* **AIM OF THE TASK**
Return all lines of the data in which the string "white" occurs.

• • • • •

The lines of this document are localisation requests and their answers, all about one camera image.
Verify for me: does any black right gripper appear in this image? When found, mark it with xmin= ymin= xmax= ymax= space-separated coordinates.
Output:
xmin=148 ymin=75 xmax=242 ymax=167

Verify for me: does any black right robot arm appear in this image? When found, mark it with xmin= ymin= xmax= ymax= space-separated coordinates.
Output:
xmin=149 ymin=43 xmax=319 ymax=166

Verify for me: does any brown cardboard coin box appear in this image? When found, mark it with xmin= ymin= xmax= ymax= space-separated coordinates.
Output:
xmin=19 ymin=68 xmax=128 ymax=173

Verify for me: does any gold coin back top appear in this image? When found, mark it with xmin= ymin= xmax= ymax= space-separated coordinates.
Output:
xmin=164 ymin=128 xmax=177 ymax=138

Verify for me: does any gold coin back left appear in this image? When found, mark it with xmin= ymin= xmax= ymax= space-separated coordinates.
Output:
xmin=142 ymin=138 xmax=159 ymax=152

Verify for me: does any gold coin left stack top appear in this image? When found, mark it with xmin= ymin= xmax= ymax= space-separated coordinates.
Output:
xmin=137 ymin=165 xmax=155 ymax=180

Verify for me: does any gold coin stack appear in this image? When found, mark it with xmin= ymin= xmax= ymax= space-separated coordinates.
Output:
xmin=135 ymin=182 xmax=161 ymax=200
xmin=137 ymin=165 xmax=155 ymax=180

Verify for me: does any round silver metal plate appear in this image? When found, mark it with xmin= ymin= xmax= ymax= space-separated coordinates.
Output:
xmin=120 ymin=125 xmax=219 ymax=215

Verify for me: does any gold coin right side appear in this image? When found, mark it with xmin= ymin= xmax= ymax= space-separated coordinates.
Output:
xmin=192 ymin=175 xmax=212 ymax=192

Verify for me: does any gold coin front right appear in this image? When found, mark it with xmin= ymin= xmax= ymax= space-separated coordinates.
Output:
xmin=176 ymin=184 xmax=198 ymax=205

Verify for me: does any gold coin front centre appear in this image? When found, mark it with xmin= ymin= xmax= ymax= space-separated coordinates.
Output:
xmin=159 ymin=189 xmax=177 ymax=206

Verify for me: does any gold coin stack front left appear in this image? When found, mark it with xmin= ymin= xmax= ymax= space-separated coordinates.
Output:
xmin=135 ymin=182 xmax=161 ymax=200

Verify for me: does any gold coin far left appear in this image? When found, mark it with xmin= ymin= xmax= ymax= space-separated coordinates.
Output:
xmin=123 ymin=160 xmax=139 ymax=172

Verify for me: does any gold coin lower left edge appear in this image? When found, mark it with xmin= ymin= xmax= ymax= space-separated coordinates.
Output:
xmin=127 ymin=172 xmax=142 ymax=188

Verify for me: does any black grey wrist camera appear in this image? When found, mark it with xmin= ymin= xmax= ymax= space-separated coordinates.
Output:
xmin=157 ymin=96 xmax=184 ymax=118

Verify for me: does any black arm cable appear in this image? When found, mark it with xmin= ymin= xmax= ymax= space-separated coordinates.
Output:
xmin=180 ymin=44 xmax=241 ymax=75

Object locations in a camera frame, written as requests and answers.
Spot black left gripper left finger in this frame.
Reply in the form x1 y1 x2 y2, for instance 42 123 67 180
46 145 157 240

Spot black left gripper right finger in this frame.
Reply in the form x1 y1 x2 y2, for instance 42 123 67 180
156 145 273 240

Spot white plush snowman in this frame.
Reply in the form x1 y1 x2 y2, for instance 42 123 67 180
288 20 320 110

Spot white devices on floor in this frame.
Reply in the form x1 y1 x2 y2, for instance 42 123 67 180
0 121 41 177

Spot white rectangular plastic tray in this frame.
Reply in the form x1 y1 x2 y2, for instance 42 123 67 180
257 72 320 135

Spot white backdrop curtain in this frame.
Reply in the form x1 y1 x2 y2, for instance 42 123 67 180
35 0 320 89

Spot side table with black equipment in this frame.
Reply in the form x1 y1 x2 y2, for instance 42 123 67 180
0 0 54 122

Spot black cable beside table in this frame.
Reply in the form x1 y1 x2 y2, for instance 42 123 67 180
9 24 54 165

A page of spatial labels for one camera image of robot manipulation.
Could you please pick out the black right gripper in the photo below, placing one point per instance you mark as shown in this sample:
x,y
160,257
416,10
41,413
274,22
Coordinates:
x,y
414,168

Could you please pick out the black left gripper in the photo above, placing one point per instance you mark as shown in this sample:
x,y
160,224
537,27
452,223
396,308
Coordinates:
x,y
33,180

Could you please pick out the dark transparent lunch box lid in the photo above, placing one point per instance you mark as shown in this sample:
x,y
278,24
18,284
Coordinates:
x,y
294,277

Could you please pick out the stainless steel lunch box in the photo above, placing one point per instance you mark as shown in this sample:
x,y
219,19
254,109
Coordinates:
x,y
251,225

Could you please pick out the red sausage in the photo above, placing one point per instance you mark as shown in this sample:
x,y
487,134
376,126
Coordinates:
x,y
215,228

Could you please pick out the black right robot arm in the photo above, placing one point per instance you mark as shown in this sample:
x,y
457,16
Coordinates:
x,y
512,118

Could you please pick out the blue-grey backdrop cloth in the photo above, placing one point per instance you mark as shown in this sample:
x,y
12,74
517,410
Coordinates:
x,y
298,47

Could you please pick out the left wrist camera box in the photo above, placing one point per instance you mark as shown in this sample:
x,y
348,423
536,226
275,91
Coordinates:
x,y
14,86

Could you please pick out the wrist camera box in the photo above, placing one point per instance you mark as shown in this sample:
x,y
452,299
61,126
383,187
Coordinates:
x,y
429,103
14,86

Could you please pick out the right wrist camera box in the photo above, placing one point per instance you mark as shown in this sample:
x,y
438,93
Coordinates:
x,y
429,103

• • • • •

* **SOLUTION**
Spot white plush snowman in this frame.
Spot white devices on floor in this frame.
Spot white rectangular plastic tray in this frame.
Spot white backdrop curtain in this frame.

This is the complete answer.